Выбрать главу

— И я тоже не понимаю! Что за Великое Равновесие? Почему вы считаете, что эльфы ДОЛЖНЫ уйти в Валинор?

— А разве Валар не повелели им идти в Валинор?

— Не «повелели», а позвали. Разница огромная. И разве потом не было сказано, что это, может, даже было ошибкой? К тому же как все любопытно выходит — Мелькор рассказывает эльфам о мироздании, о других Валар, о Валиноре, но не дает им судить самим. Не дает им увидеть! Валар поначалу привезли в Валинор трех вождей, чтобы они сами увидели и решили, куда им уходить и где им лучше будет. Мелькор же оставляет эльфов без выбора. Это по меньшей мере нечестно, Борондир.

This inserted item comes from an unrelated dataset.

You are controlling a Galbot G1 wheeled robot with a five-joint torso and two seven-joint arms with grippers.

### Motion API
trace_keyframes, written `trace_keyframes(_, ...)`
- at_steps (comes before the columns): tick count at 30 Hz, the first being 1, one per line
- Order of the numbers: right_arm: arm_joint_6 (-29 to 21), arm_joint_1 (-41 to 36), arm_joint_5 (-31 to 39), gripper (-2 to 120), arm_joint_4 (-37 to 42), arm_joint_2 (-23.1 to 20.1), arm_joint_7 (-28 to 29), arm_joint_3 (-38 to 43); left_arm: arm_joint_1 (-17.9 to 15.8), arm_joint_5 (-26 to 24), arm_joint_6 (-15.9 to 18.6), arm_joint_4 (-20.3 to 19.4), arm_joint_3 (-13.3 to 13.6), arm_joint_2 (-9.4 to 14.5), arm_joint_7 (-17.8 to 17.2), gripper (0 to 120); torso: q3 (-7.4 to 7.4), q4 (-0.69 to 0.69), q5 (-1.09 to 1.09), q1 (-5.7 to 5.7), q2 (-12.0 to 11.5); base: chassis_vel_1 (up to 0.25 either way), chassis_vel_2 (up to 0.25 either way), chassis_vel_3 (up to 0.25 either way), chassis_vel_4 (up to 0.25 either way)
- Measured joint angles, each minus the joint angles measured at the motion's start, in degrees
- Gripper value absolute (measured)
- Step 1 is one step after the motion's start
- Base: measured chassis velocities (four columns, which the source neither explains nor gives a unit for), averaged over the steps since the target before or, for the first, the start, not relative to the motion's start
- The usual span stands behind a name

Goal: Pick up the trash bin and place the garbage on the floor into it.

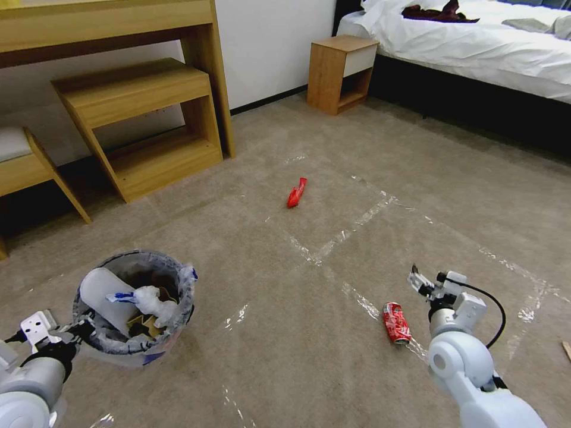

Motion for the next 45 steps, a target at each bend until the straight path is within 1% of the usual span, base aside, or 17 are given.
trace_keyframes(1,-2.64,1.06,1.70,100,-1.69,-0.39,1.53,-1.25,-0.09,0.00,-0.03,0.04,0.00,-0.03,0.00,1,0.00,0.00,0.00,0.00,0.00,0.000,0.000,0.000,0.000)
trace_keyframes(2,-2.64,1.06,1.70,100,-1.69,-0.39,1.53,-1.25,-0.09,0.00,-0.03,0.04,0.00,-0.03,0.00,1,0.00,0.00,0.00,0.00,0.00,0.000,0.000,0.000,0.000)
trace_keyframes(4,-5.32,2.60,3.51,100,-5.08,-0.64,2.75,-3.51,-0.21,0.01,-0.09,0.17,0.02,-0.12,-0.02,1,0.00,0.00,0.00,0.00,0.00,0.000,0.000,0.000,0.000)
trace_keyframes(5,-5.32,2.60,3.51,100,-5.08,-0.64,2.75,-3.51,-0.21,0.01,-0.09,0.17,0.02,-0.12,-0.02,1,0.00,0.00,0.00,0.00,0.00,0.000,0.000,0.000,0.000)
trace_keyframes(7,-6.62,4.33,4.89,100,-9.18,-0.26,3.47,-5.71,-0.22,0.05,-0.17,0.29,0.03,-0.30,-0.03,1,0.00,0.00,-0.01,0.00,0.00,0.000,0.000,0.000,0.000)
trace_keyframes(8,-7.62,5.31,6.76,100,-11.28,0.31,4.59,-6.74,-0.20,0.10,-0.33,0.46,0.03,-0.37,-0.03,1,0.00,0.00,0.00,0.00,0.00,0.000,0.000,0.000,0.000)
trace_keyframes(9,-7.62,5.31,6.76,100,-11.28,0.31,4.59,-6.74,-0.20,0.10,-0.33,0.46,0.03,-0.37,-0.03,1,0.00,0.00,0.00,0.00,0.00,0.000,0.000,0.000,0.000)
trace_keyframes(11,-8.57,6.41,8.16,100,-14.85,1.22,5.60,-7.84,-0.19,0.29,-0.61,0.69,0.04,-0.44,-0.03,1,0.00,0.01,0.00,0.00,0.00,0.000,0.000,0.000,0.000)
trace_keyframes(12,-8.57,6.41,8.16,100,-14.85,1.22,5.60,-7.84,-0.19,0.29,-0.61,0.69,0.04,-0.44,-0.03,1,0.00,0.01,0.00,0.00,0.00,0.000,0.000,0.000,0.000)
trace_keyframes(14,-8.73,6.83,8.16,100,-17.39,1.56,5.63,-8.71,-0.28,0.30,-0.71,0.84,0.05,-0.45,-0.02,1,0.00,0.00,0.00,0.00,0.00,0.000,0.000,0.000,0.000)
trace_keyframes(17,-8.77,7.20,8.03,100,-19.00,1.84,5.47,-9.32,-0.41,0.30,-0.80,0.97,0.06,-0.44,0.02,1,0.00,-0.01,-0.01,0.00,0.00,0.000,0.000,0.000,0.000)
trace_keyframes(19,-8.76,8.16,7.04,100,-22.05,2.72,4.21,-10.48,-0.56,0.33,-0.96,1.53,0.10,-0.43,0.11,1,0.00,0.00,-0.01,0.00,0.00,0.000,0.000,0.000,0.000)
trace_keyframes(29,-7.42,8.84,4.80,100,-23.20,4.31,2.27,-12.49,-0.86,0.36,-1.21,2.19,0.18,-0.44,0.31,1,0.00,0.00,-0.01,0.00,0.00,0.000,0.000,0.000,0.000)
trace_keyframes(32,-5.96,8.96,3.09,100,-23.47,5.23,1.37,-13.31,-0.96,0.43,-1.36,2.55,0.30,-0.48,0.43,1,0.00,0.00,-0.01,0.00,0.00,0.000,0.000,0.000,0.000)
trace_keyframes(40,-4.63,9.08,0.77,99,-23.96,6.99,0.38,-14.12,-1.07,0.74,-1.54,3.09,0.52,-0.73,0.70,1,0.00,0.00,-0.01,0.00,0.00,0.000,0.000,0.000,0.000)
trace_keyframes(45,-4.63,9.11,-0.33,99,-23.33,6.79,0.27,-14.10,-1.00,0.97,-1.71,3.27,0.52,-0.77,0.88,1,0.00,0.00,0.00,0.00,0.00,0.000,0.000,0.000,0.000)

— А может, вы все же дослушаете до конца?! У вас еще много будет времени меня расспрашивать, — рассердился он. Видимо, не привык, чтобы его перебивали. Я замолчал. Мне и правда не хочется, чтобы он считал меня допросчиком. Только-только он стал хоть немного доверять мне — и разрушить это доверие? Нет уж. Еще успею, он прав.

— Мне нужно покинуть вас ненадолго. Но я вернусь.

— Мы будем ждать тебя, Крылатый.

…Когда Черный Всадник скрылся в сумраке леса, глядя ему вслед, Гэлеон тихо сказал:

— Кажется, я понял его… Если бы не было Тьмы, мы никогда не увидели бы звезд…

Он вернулся к ним. И снова говорил с ними, объяснял, отвечал… Дети привязались к нему, а он рассказывал им прекрасные истории о травах и звездах, о зверях и камнях… Первые дети в этом юном мире, они были удивительные существа — доверчивые, открытые, восхищенные, удивительно нежные, как хрупкие цветы. Наивные, чудесные создания, которых невозможно было не любить. И казалось Мелькору — все, что творит он сейчас, — творит для них. Так появились в мире удивительные существа: огромные черные бабочки с крыльями, отливающими зеленью и золотом; летучие рыбы; единороги и дельфины; стрекозы с огромными глазами, похожими на драгоценные камни; водяные паучки-серебрянки и морские змеи… И не было для Валы радости большей, чем видеть изумленные глаза детей и слышать: «Что это? Какое чудо…»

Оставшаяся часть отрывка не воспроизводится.